Бояр в Торчке-на-Дыму было как собак нерезаных. У людей ведь спокон веку так: чем народ южнее, тем в нем гордости больше. Пусть даже и порты дырявые, ан гляди-ка – сквозь прорехи гордость так и выпячивает. А уж заведись маломальское богатство, и понеслось – не хочу быть купчихой, хочу быть столбовой дворянкой.
В столице Тридевяцкого княжества каждый норовил выбиться в бояре. Потому-то сословие сие было необычайно широким и составляло четверть всего населения Торчка.
Бояре постоянно волновались.
Раз в год их сгоняли на отчетно-выборное собрание. Там выбирали, кто будет давать отчет за все похищенное боярами в течение прошедшего года.
Проще говоря, ворюги-бояре сдавали одного своего, чтобы пожить еще годик.
Вдруг им надоело правило, заведенное пращурами? Уж не затеялись ли они учредить государство, на латунский манер называемое «резь бублика»?
Правда оказалась страшнее князевых предположений.
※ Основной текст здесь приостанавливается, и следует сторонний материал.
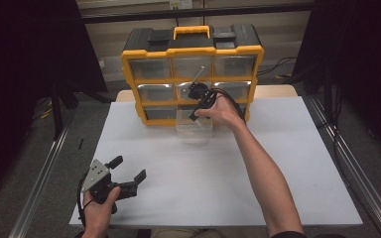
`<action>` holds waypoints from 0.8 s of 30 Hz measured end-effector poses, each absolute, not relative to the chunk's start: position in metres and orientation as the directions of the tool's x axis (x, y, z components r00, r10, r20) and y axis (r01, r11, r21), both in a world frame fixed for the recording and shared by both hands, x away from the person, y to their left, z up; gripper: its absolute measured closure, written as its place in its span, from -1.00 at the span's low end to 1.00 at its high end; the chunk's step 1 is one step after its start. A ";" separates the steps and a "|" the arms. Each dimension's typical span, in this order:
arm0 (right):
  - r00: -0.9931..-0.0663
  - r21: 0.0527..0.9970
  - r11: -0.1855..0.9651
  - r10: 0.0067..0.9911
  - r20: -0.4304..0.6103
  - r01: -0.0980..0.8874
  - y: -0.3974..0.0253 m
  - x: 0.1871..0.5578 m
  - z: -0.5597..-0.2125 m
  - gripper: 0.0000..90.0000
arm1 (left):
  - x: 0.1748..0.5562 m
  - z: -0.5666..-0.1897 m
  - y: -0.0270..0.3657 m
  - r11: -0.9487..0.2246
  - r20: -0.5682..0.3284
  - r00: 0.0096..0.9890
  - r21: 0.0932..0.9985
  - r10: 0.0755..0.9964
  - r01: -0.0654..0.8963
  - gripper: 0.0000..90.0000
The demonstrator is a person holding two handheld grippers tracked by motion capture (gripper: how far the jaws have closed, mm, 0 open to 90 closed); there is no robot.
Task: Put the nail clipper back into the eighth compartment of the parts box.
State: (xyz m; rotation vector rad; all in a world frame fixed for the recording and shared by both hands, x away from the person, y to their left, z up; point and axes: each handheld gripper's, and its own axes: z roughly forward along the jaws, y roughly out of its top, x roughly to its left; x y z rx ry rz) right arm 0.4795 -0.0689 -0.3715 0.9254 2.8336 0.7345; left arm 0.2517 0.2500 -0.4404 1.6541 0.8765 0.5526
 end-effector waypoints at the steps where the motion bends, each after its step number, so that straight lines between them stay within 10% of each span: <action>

– Государь князь, – молвил гонец. – Мужайся. Наш славный Торчок-на-Дыму зачеркнули.
– Чего?! – Хоробрий чуть с коня не упал.
– Зачеркнули. По всему граду выжгли две широкие черты. – Вестник вытянул указательный палец и изобразил в воздухе широкий крест.
– Пожар? – севшим голосом спросил главный тридевятич.
– В том-то и дело, что нет. Будто два огненных колеса прокатились. А за ними – пепелища. Так их и назвали – Черные Колеи.
– Вот оно что… Когда несчастье содеялось?
– Ночью, княже.
Хоробрий помолчал, потом обернулся к притихшим спутникам:
– Четверо оставайтесь с каретами и парижуйцами, двигайтесь как прежде. Остальные – за мной.
– А можно с вами? – робко встрял де Монокль.
– Гляди, не отставай.
Иван понадеялся, что с братом ничего не произойдет, и присоединился к князю.
Скакали часа два, пока вдалеке не замаячил Торчок. Столица Тридевятского княжества предстала такой, какой описывала ее песнь Кия – стена, холм с висячими садами, только из-за облаков не было видно звезды. Ну, и день вообще-то был.
Возле города текла широкая река. Иван спросил, как она называется. Князь прокричал:
– Дым!
Подлетев ближе, воины увидели разрезавшие город широкие черные полосы, о которых толковал гонец. Внутри линий перекрестья сгорело все, даже каменные крепостные стены исчезли. Частично порушились уникальные сады, зато не задело фонтаны. Пересечение, будто нарочно, произошло на площади перед дворцом.
Въехали в столицу. На улицах царило уныние, но, увидев князя, народ зашевелился, даже заулыбался: «Теперь-то, с государем, все наладится».
Галопом добрались до Черных Колей напротив дворца. Кони ступать на них не желали, топтались на месте, как их ни понукали. Князь, Иван и посол спешились, их примеру последовали дружинники. Старшой присмотрелся к выжженной поверхности.
Да, ночью тут была нехиленькая температурка. Камни и земля остекленели. По гладкой поверхности ветер гонял пепел. Хотя прогулявшийся по сказочному миру Емельянов так и не поверил полностью в магию, но тут его поразила не только точность прочерченной жаром полосы. На каком-то животном уровне парень ощущал неимоверное давление. Будто кто-то нашептывал: «Беги сейчас же! Бойся этого места!»
Даже пепел струился какими-то угрожающими змейками.
Не один Иван почуял странный нажим. Охранники выглядели угнетенными, князь хмурился, а шевалье впал в задумчивость. Мышь, перебравшаяся из седельной сумы на плечо Старшого, пискнула, дескать, место тут гиблое.